Rachel Smolker, the co-director of Biofuelwatch, pointed out to me that civil society has barely been engaged on the topic—so the public is largely in the dark about geoengineering issues in general.
Meanwhile, some legal scholars found the very idea of geonengineering all but unworkable.
"It is ungovernable. Because it is ungovernable, it will have huge social costs," University of Sussex professor Paul Nightingale, the author of The Security Implications of Geoengineering, said. "I strongly believe it is completely ungovernable."
"We seem to be operating under the assumption that scientists are going to be doing the geoengineering. I would like to challenge that," he added. "Scientists are going to be constrained by international law. It's much easier for the military to engage in these activities."
Salter's design for cloud whiteners
Yet there are some who are entirely convinced that geoengineering should be fast-tracked. Dr. Stephen Salter, the renowned wave energy expert who has proposed whitening marine clouds with a fleet of autonomous vessels, is the most vocal climate engineering proponent I've spoken to. He emphasized the risks presented by a thawing Arctic as a reason to actually commence geoengineering with cloud brightening, a method he says could be halted with ease if its effects proved deleterious.
"I feel like an outsider. The majority of people here don't want this to happen," Salter says. "There's four or five people actually here working to make this to happen, and they're all feeling very much like unwelcome outsiders."

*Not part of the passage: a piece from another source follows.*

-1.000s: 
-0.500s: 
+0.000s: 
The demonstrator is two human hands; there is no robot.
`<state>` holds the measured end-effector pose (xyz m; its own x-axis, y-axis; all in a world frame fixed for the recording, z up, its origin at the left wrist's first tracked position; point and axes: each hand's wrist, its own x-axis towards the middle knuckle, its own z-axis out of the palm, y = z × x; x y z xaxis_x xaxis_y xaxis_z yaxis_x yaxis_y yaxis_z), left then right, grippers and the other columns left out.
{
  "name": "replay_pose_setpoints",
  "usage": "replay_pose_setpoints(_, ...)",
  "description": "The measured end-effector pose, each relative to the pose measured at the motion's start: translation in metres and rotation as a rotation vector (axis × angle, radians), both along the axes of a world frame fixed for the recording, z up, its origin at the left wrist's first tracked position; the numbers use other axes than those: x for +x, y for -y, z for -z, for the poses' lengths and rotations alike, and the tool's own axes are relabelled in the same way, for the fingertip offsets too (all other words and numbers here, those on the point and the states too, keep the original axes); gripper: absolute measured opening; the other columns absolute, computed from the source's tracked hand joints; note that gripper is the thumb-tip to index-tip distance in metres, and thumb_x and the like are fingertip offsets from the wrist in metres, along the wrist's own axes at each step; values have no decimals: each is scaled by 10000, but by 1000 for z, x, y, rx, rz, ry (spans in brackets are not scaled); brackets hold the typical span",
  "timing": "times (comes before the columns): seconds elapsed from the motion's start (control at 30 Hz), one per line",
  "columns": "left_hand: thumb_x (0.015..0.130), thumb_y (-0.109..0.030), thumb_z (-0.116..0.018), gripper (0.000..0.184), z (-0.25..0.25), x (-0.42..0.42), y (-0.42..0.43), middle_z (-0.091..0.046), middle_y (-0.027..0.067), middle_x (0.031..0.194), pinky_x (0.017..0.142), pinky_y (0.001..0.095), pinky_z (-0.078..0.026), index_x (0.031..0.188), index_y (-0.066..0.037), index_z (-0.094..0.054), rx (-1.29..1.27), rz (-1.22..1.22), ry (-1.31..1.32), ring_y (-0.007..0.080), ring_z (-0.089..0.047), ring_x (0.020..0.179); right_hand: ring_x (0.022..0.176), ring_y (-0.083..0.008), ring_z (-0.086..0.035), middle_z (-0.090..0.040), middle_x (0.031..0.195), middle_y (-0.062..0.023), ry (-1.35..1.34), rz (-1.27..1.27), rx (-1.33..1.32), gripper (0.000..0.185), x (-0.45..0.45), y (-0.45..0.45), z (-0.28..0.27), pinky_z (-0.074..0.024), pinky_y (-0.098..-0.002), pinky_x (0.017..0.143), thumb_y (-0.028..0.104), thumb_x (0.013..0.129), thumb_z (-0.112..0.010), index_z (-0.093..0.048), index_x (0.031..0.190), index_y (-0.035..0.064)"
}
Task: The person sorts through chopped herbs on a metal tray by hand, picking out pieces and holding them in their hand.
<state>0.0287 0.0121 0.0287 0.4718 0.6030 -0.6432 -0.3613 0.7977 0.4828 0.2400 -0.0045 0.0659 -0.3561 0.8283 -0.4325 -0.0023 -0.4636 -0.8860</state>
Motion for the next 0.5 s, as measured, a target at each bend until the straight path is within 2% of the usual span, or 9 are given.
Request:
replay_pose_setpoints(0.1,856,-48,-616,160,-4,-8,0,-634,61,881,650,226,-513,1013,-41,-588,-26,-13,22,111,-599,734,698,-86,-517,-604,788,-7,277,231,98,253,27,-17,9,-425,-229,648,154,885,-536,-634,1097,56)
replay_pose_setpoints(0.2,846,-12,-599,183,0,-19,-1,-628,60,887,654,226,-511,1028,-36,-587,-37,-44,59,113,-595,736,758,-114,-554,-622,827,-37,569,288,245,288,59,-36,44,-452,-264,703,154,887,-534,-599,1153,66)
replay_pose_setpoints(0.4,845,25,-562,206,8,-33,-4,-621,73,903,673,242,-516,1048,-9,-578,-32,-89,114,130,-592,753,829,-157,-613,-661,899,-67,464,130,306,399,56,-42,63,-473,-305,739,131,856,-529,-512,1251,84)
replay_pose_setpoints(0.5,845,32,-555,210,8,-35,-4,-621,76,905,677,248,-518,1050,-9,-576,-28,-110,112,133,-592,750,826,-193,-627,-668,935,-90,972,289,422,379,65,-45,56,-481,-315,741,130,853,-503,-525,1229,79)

Whether they want it to happen or not, many scientists I interviewed considered geoengineering inevitable, given mankind's unwillingness to address climate change otherwise. The climate and policy analyst Penehuro Lefale and hydrologist Masahiko Haraguchi each predicted climate engineering was all but guaranteed. Caldeira told me he gave it a 10-30 percent chance of happening. Rayner told me that part of the reason he drafted the Declaration is that some scientist, somewhere, was going to take a stab at geoengineering, with or without a framework.
The consensus seemed to be that climate engineering experiments were on the horizon. So are we going hack the planet?
"I'm pretty sure we will," Lefale said. "It's only a matter of time."